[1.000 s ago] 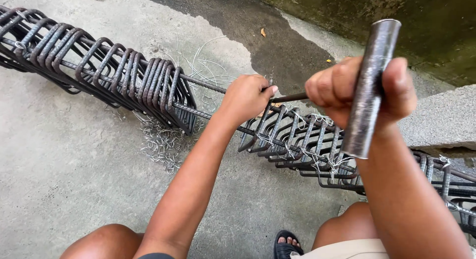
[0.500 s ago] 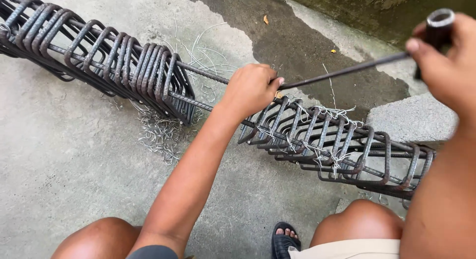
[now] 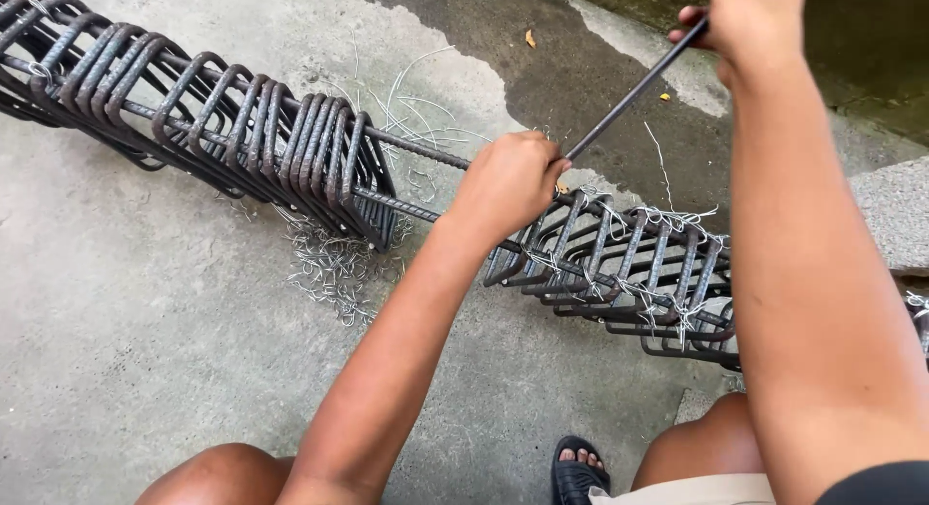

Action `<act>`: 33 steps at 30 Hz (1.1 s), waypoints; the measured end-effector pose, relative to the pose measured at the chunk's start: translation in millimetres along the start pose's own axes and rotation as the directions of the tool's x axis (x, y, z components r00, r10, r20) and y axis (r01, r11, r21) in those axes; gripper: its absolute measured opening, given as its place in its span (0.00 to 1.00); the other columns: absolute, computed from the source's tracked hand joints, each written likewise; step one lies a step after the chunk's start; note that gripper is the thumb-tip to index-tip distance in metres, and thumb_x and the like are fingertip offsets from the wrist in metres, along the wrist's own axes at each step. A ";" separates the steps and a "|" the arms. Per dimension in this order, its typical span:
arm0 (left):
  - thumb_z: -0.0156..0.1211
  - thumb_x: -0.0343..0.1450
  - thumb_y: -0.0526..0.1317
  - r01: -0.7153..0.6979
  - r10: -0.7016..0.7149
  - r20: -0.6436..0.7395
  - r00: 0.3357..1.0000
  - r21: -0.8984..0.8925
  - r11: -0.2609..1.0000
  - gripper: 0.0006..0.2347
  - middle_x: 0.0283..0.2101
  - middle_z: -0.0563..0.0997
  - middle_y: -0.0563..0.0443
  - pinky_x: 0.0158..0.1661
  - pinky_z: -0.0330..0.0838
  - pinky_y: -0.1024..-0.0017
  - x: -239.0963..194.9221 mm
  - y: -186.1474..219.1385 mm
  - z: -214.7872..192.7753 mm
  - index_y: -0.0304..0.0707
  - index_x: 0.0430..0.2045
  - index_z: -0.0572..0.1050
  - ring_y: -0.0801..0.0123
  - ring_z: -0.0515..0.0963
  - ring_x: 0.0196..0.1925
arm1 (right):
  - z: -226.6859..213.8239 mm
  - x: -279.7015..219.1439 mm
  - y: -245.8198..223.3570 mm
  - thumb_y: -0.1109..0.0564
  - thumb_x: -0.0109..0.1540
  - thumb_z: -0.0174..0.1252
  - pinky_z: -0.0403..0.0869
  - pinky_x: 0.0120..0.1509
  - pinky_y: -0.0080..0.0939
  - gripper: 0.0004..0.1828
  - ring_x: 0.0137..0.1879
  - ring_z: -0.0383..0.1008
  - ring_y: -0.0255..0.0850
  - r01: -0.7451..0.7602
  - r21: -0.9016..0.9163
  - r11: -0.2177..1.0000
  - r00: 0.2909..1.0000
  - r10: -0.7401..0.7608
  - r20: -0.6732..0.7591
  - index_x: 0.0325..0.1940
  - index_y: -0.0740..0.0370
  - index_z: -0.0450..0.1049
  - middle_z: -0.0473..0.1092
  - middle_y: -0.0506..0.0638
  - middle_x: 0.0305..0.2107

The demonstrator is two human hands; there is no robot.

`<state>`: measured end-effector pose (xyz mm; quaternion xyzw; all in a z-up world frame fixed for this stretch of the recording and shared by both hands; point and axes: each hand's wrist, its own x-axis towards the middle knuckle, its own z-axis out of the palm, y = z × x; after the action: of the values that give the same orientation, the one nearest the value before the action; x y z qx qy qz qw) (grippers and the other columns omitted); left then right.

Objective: Tying rebar stirrups to longitudinal bars using wire and a manual twisting tool

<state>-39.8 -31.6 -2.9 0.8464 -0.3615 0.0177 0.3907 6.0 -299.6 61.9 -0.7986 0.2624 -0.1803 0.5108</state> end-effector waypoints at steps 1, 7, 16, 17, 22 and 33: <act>0.60 0.70 0.37 -0.003 0.003 -0.003 1.000 -0.002 1.000 0.08 0.29 0.82 0.44 0.33 0.74 0.55 0.4 -0.5 0.8 0.30 0.24 0.82 0.50 0.80 0.26 | 10.1 15.1 8.8 0.49 0.74 0.47 0.87 0.36 0.20 0.14 0.33 0.73 0.25 0.004 -0.002 1.000 1.000 -0.004 -0.003 0.54 0.62 0.65 0.65 0.45 0.35; 0.59 0.70 0.37 -0.037 0.038 -0.024 0.999 0.039 0.999 0.09 0.29 0.83 0.44 0.34 0.75 0.55 -0.9 1.4 7.1 0.31 0.23 0.82 0.50 0.80 0.26 | 63.4 67.9 37.1 0.55 0.69 0.52 0.76 0.31 0.28 0.08 0.27 0.66 0.26 -0.114 0.329 0.937 0.987 0.146 -0.073 0.47 0.63 0.70 0.65 0.44 0.26; 0.62 0.68 0.39 -0.125 0.153 -0.122 0.981 0.210 0.970 0.06 0.30 0.80 0.52 0.40 0.65 0.59 -4.9 -1.8 8.9 0.39 0.22 0.82 0.57 0.75 0.35 | 174.2 67.7 14.7 0.54 0.63 0.61 0.88 0.43 0.31 0.10 0.29 0.81 0.34 -0.202 0.210 0.956 0.948 0.138 0.287 0.30 0.61 0.79 0.77 0.46 0.23; 0.61 0.69 0.39 -0.127 0.155 -0.119 0.981 0.211 0.969 0.06 0.30 0.81 0.53 0.41 0.65 0.59 -4.6 -1.0 7.9 0.40 0.22 0.82 0.58 0.75 0.35 | 182.3 46.6 -6.3 0.43 0.64 0.47 0.79 0.42 0.28 0.19 0.32 0.83 0.30 -0.157 -0.093 0.983 0.930 0.179 0.321 0.40 0.55 0.79 0.80 0.41 0.27; 0.61 0.67 0.37 -0.108 0.139 -0.171 0.975 0.178 0.978 0.04 0.32 0.84 0.52 0.42 0.65 0.57 -7.9 -3.9 13.8 0.41 0.23 0.80 0.56 0.77 0.36 | 234.4 -27.2 -59.7 0.25 0.61 0.41 0.85 0.29 0.31 0.43 0.36 0.88 0.39 0.225 -0.368 0.902 0.831 0.019 0.556 0.63 0.61 0.70 0.79 0.54 0.44; 0.60 0.68 0.38 -0.118 0.177 -0.291 0.940 0.211 0.970 0.06 0.29 0.80 0.49 0.42 0.60 0.61 -4.0 -11.6 37.4 0.38 0.26 0.83 0.61 0.72 0.33 | 236.6 -169.2 -85.2 0.47 0.64 0.57 0.80 0.26 0.47 0.25 0.22 0.81 0.41 0.646 -0.133 0.752 0.616 -0.410 0.673 0.59 0.65 0.71 0.82 0.60 0.33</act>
<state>-45.0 -49.4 -37.6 0.8372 -0.3556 0.2131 0.3567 22.6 2.0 38.3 -0.9331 -0.1388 -0.0081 0.3316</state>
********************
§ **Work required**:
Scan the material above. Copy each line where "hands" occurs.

§ **Expected answer**:
The demonstrator is two human hands; there is no robot.
`<state>`: measured end-effector pose (xyz mm; quaternion xyzw; all in a z-up world frame fixed for this stretch of the recording and shared by both hands; point and axes: each hand's wrist, its own x-axis towards the middle knuckle, its own z-axis out of the palm, y = z × x; after the action: of the values that give the same orientation, the one nearest the value before the action; x y z qx qy qz qw) (grippers and the other columns omitted); left then right.

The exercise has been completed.